Each line below that carries the string "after" must appear in the answer.

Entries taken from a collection
##########
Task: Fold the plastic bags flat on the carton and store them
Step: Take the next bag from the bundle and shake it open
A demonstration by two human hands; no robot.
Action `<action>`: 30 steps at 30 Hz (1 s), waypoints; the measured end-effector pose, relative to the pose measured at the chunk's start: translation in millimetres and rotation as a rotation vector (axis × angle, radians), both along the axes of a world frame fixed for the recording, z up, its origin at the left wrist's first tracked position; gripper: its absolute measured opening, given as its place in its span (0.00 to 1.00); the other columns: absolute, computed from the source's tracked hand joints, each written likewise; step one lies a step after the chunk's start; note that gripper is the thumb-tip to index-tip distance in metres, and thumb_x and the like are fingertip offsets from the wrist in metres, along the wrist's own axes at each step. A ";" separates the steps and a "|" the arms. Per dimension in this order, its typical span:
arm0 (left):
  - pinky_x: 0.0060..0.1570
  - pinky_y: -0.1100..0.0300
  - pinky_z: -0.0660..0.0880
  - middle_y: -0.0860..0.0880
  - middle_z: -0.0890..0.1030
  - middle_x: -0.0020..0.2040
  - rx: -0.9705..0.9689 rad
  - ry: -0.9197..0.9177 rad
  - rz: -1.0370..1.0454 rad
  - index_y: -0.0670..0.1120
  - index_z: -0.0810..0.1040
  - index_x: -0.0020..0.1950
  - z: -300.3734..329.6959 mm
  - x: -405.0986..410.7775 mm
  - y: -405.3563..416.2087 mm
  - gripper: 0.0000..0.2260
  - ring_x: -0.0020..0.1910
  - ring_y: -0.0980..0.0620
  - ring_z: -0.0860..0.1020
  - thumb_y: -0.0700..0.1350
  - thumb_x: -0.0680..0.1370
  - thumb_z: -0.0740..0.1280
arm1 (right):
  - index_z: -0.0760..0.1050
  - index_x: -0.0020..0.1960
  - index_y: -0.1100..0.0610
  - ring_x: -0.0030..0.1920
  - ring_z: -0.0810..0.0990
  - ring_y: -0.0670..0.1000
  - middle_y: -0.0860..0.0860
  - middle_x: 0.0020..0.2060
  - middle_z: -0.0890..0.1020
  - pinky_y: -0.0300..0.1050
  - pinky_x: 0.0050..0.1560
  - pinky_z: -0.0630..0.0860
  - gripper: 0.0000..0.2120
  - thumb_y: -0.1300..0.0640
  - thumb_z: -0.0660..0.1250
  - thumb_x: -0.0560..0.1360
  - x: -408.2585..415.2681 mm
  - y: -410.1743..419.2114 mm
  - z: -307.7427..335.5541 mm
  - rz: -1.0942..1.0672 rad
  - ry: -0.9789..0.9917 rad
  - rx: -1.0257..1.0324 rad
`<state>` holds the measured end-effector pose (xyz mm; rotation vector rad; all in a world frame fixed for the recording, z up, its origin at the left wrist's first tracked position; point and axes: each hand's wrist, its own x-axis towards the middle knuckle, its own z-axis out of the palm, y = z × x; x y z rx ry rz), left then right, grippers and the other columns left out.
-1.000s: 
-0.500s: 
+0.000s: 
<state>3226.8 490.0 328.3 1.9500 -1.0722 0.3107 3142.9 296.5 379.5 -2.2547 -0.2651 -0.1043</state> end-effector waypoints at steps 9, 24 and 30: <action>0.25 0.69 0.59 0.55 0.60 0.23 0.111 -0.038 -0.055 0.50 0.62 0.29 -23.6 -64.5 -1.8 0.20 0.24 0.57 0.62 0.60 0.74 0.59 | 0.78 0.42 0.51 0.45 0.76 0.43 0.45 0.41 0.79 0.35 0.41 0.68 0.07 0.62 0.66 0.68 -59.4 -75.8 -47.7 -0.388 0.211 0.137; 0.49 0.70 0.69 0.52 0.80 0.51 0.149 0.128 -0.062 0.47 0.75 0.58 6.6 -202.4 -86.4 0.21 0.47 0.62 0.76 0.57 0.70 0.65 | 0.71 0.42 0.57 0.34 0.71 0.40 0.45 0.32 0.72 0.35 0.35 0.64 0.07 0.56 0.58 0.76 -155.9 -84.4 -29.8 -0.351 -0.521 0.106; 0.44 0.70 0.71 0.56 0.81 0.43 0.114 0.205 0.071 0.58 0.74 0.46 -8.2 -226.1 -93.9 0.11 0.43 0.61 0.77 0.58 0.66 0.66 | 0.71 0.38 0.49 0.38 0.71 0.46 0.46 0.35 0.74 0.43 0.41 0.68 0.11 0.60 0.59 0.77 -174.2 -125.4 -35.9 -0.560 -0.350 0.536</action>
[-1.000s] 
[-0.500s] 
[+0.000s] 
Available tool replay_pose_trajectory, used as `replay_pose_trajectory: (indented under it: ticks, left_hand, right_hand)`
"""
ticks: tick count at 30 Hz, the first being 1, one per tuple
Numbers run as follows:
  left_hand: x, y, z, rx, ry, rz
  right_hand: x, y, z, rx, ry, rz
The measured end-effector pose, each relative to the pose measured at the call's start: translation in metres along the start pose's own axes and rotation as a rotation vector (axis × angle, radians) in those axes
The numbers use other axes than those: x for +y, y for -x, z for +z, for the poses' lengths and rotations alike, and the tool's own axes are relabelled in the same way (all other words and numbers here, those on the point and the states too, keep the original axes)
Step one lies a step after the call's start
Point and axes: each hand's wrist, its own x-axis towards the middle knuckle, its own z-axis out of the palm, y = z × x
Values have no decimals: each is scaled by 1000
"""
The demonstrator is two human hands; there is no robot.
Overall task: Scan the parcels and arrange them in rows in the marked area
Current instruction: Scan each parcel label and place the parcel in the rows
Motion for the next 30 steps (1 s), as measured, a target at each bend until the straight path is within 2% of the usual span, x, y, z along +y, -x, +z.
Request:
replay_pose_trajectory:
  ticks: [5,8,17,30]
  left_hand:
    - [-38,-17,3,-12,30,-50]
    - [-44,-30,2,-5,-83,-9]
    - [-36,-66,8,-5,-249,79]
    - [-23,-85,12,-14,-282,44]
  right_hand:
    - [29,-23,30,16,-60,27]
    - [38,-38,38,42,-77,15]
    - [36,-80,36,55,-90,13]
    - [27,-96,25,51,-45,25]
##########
◆ ANSWER SPACE:
Action `<action>`: 30 steps at 30 Hz (1 s), waypoints; the measured end-effector pose, relative to the pose measured at the chunk's start: translation in millimetres and rotation as a rotation vector (axis × angle, radians), both along the axes of a world frame fixed for the recording, z up, its origin at the left wrist's first tracked position; gripper: its absolute measured opening, given as its place in its span (0.00 to 1.00); the other columns: absolute, computed from the source's tracked hand joints, each written likewise; step one lies a step after the chunk's start; note that gripper is the thumb-tip to index-tip distance in metres, and thumb_x and the like are fingertip offsets from the wrist in metres, along the wrist's own axes at each step. A ";" separates the steps and a "|" the arms. Per dimension in this order, its typical span:
Step one lies a step after the call's start

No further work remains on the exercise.